Reading image data through dataset class

class RDataset(Dataset):
    def __init__(self, data_path, data_name, data_type, patch_size=None, length=None):
        super().__init__()
        self.data_name, self.data_type, self.patch_size = data_name, data_type, patch_size
        self.A_images = sorted(glob.glob('{}/{}/{}/rain/*.png'.format(data_path, data_name, data_type)))
        self.B_images = sorted(glob.glob('{}/{}/{}/norain/*.png'.format(data_path, data_name, data_type)))
        # make sure the length of training and testing different
        self.num = len(self.A_images)
        self.sample_num = length if data_type == 'train' else self.num

    def __len__(self):
        return self.sample_num

    def __getitem__(self, idx):
        image_name = os.path.basename(self.A_images[idx % self.num])
     A = T.to_tensor(Image.open(self.A_images[idx % self.num]))
     B = T.to_tensor(Image.open(self.B_images[idx % self.num]))
        h, w = A.shape[1:]
return A,B

I went through the above code and it works fine but my confusion is, after wrapping the dataset class in Datloader(RDataset, batch_size=10) how the value of idx is generated? my understanding is that idx will take values between 0 and len(self.num), and idx%self.num will always be zero means it will always refer to data sample at idx 0?

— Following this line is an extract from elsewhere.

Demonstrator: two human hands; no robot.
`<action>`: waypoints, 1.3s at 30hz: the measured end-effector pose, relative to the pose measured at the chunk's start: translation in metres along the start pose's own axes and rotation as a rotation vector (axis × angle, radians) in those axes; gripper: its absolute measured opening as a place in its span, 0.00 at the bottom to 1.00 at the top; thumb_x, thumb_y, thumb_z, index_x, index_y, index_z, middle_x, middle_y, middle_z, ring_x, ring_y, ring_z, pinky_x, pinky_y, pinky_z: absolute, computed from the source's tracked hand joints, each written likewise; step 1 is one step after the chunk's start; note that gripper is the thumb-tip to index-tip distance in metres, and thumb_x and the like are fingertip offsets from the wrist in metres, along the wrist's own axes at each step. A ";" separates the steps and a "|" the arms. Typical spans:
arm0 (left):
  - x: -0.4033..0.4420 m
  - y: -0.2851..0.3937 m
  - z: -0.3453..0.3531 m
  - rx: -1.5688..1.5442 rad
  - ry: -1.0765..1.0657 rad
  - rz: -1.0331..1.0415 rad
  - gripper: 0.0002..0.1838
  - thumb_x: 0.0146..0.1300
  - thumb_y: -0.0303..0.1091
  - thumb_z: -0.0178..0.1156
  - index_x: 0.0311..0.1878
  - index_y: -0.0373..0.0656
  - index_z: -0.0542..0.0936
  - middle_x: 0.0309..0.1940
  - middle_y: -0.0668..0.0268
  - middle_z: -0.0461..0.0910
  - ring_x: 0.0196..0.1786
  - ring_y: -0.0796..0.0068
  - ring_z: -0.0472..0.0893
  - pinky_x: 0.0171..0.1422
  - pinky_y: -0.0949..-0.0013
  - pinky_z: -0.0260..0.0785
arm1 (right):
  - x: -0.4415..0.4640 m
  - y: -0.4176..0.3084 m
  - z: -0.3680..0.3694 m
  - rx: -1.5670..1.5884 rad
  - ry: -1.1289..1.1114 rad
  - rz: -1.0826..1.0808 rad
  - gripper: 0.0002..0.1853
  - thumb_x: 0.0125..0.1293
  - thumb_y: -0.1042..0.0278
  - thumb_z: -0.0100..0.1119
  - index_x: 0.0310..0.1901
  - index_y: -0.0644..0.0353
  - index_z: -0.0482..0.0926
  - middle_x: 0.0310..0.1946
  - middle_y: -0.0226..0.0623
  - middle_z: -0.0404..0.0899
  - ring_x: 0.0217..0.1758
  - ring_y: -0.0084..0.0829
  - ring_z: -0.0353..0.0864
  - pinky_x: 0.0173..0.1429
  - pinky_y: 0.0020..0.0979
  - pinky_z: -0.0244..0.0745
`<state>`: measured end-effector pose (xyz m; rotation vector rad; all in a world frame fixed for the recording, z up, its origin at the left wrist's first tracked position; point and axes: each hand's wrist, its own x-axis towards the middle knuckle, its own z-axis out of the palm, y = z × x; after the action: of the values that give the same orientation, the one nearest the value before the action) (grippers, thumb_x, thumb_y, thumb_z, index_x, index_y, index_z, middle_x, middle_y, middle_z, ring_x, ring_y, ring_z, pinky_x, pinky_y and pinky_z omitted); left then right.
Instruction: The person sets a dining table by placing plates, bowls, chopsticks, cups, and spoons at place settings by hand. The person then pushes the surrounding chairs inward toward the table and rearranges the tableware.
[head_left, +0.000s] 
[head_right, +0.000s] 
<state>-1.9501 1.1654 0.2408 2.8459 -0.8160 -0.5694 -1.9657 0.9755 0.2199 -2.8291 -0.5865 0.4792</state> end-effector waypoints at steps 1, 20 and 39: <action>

It’s generated by the sampler in the range [0, len(dataset)]. E.g. the default RandomSampler creates the indices here.

No, that should not be the case and seems to be used if self.sample_num (and thus the length of the dataset) doesn’t match the actual number of samples to avoid an out-of-bounds indexing operation:

A_images = torch.randn(10, 1)
sample_num = 20

for idx in range(sample_num):
    print(idx % len(A_images))
``
so it can be used for a repeated sampling procedure.